Ancient forests are valuable in so many ways. They are socially and spiritually valuable as places of refuge, reflection, and respite. They connect us in a tangible and living way to our ancestors and the deep past. As an historian, I find it deeply moving to think that many trees on Vancouver Island were already quite old when Notre Dame de Paris was first being built. They are economically valuable as sites of eco-tourism, and many people travel to and within British Columbia to be close to our living giants. (Hence the response from the Chamber of Commerce in Port Renfrew about proposed cut blocks near the Juan de Fuca trail.) They are environmentally valuable in so many ways, including as habitat for countless other creatures, as central nodes in mycelium networks (that transfer nutrients between trees), and for their ecosystem services, especially carbon sequestration. Part of the climate solution is to leave these forests alone, since they sequester vast quantities of carbon. Any society that values a holistic understanding of 'value' would want to conserve remaining old-growth forests.

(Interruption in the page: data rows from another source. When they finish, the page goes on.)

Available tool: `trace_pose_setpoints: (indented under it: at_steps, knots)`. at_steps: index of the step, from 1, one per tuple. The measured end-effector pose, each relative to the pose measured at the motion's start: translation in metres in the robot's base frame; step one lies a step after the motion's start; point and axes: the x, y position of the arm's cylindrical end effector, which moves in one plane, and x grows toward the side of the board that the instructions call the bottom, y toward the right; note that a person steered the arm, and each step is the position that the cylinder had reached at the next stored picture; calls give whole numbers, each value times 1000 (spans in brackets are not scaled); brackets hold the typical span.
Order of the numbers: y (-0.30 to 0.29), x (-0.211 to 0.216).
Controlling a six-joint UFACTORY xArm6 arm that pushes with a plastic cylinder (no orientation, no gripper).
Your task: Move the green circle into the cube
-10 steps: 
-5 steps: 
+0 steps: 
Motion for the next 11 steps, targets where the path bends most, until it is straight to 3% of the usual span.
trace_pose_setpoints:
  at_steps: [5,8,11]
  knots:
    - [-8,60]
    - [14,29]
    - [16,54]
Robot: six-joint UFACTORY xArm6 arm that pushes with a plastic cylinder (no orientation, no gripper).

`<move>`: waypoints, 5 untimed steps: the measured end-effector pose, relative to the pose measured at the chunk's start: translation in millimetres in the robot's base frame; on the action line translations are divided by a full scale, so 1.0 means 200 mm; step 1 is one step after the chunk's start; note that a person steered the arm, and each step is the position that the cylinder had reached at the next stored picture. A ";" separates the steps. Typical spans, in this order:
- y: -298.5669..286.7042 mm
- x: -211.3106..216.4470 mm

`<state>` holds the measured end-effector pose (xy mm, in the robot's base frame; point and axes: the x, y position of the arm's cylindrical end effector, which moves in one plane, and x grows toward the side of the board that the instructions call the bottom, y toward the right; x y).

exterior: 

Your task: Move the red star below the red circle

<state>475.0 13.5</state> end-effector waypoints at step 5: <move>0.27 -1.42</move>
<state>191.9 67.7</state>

Carmanah Valley and what we've lost

Growing up, I thought I understood what a forest was, but it wasn’t until a cold and wet spring morning when I was 20 years old that I had a true awakening. Standing in the Carmanah Valley 26 years ago, I realized that until then I had never really been in a forest before – not a forest where the layers of life and vitality were as tall as the trees whose tops I could not even see. I did not know there were that many shades of green. I did not know the quality of sound could be so different, that the air could feel alive, that water could saturate every molecule. I did not know what had been lost in those clear cuts that we’d driven through to get to the Carmanah until I woke up to discover what an old growth forest really is. I did not know the perfect beauty of an intact forest.

Beauty matters. Natural beauty reminds us that this world is a precious and delicate place, and that our role on this planet has to go far beyond figuring out how we can make money off of it.

Ancient creatures

Trees in old-growth forests are the oldest creatures on earth and they have so much more to teach us. Our short-term approach to forest management does not allow the time it takes to understand life at the scale of 200, 300 or 400 years. Trees are not just fibre for our exploitation, they are the foundation of life on Planet Earth. Perhaps that is why 18,000 people have emailed me about old trees. Because we know deep down in our hearts that the government’s current approach to forestry is perilous.